Introducing the heterologous MVA pathway into E. coli had been widely used to increase the supply of IPP and DMAPP. Therefore, we also modified and optimized p35151 with the MVA pathway, dividing the 7 MVA pathway genes that contained in p35151 into upstream and downstream parts, and constructed them on the low-copy plasmid backbone.PMVA1 and pMVA2 were constructed with lac promoter of medium strength.
The modified pMVA1 and pMVA2 were combined with pET-YSS or pET-IAY respectively to co-transform BL21(DE3) and to construct strains H6 and H7
Strain name
Combination
Squalene yield(mg/L)
H1
p35151/pET-YSS
18.9
H6
pMVA1/pMVA2/ pET-YSS
617.8
H7
pMVA1/pMVA2/ pET-IAY
974.3
The modified pMVA1 and pMVA2 were respectively transformed into BL21(DE3) with pET-YSS or pET-IAY, and the squalene yield of the strains co-transformed into pMVA1, pMVA2 and pET-YSS was increased by 32.7 times than that of the strains co-transformed into p35151 and pET-YSS, indicating that the modified pMVA1 and pMVA2 significantly improved the supply of precursor IPP and DMAPP compared with p35151. The squalene production of the co-transformed pMVA1, pMVA2 and pET-IAY strains was 1.6 times higher than that of the co-transformed pMVA1, pMVA2 and pET-YSS strains, indicating that the overexpression of Idi and IspA increased the supply of precursor FPP, thus increasing the production of squalene.

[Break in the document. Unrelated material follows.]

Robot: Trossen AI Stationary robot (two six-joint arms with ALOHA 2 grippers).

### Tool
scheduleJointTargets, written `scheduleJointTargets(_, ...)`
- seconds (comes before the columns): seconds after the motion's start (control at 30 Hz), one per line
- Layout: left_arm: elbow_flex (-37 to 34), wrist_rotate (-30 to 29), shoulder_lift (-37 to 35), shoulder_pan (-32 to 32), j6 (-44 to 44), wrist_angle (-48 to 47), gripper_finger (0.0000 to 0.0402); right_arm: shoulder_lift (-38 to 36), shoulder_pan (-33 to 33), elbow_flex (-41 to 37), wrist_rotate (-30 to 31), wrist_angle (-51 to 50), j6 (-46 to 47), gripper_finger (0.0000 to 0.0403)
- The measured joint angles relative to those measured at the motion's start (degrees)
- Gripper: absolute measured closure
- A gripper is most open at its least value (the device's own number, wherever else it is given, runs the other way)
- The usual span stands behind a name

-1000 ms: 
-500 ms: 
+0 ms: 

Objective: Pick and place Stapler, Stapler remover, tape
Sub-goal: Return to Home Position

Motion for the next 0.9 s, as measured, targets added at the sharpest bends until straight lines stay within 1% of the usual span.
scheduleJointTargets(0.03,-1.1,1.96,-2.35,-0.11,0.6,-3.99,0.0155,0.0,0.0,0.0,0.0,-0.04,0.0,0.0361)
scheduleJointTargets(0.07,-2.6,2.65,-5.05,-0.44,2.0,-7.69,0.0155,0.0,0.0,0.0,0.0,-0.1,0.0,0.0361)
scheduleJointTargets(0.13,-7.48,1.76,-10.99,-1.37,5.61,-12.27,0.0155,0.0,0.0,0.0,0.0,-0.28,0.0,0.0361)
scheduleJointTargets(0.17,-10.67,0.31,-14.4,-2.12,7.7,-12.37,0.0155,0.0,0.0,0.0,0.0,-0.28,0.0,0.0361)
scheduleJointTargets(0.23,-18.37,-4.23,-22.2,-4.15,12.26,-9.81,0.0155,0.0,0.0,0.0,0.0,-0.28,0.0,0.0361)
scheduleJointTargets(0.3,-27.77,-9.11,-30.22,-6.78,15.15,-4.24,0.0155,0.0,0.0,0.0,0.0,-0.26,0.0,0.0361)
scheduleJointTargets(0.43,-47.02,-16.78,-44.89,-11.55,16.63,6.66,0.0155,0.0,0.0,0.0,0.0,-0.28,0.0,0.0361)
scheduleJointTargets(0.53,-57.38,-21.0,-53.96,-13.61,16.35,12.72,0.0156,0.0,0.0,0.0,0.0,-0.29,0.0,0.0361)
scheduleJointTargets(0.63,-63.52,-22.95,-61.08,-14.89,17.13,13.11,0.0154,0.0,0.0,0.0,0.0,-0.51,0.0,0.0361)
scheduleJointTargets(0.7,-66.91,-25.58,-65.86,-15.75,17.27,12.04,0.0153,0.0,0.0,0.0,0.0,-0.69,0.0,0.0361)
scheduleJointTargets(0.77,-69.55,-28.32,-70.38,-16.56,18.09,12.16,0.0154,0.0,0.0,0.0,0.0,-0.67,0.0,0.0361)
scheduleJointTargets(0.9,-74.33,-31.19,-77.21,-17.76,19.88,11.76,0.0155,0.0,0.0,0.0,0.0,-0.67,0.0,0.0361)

Since chassis cells BL21(DE3) was replaced with XL1-blue, we constructed the genes ispH, idi, ispA and YSS on pUC19m, which is a high-copy vector with a lac promoter, to construct pUC-IAY and pUC-HIAY.
p35151, pMEP-DG and pUC-IAY were combined co-transformed E. coli XL1-blue to construct strain XH3, whose squalene production was 293.7mg/L.

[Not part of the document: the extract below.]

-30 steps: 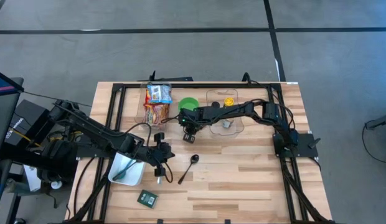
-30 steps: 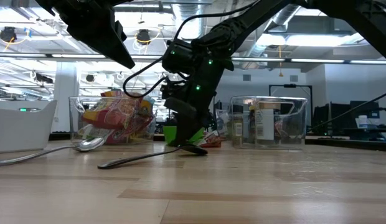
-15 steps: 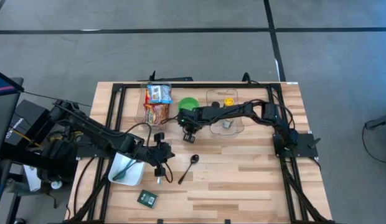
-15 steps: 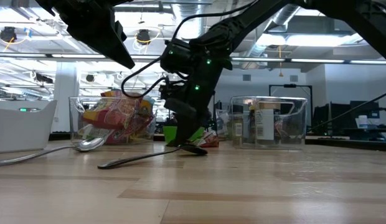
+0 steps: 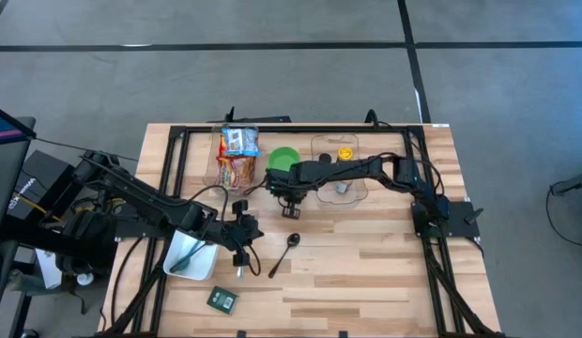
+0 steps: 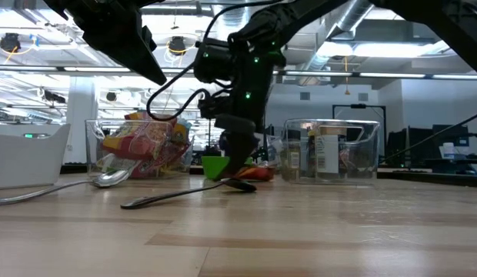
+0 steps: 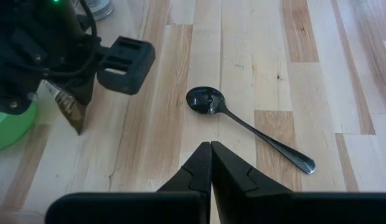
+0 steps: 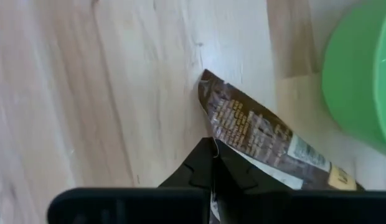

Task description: Pick & Place Food Item

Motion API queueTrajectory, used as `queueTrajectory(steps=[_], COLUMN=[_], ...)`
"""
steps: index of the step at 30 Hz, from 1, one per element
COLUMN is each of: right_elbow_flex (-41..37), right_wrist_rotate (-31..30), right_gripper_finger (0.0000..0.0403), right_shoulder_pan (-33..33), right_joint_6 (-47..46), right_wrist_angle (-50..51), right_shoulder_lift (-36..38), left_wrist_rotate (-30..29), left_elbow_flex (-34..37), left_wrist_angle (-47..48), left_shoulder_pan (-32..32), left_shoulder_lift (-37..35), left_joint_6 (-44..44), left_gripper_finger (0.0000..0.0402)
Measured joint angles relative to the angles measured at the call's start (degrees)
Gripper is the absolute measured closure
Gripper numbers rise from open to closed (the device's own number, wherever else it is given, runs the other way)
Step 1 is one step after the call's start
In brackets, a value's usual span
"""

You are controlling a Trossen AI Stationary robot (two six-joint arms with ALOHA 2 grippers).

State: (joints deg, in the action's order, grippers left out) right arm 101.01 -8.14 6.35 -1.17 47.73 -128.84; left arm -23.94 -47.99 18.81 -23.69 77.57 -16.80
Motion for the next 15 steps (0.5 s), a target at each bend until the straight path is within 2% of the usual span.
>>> queueTrajectory(steps=[15], right_elbow_flex=[7.53], right_wrist_rotate=[-2.43], right_gripper_finger=[0.0403], right_shoulder_pan=[-3.40], right_joint_6=[0.28], right_wrist_angle=[12.32], right_shoulder_lift=[0.16], left_wrist_rotate=[0.00], left_elbow_flex=[0.00], left_wrist_angle=[0.00], left_shoulder_pan=[-0.01], left_shoulder_lift=[-0.01], left_joint_6=[-0.02], left_gripper_finger=[0.0402])
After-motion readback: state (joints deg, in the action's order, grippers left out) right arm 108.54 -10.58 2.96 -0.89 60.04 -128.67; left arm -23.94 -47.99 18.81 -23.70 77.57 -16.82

When p35151, pMEP-DG and pUC-HIAY were combined to construct strain XH4, the yield of squalene was 504.0mg/L, 1.7 times higher than that of strain XH3, indicating that the composite parts containing Dxs, IspG and IspH we constructed could be applied to different E. coli chassis cells to optimize the MEP pathway and improve the supply of precursor IPP and DMAPP in the chassis cells.
Strain name
Combination
Squalene yield(mg/L)
XH3
p35151/ pMEP-DG/ pUC-IAY
293.7
XH4
p35151/pMEP-DG/ pUC-HIAY
504.0
XH5
pMVA1/pMVA2/ pUC-IAY
1274
When pMVA1, pMVA2 and pUC-IAY were combined together to co-transform E. coli XL1-blue, the squalene production was 1.3g/L, 1.3 times higher than that of the corresponding BL21 (DE3) strain H7, indicating that XL1-blue might be more suitable for being the chassis cell for the synthesis of squalene.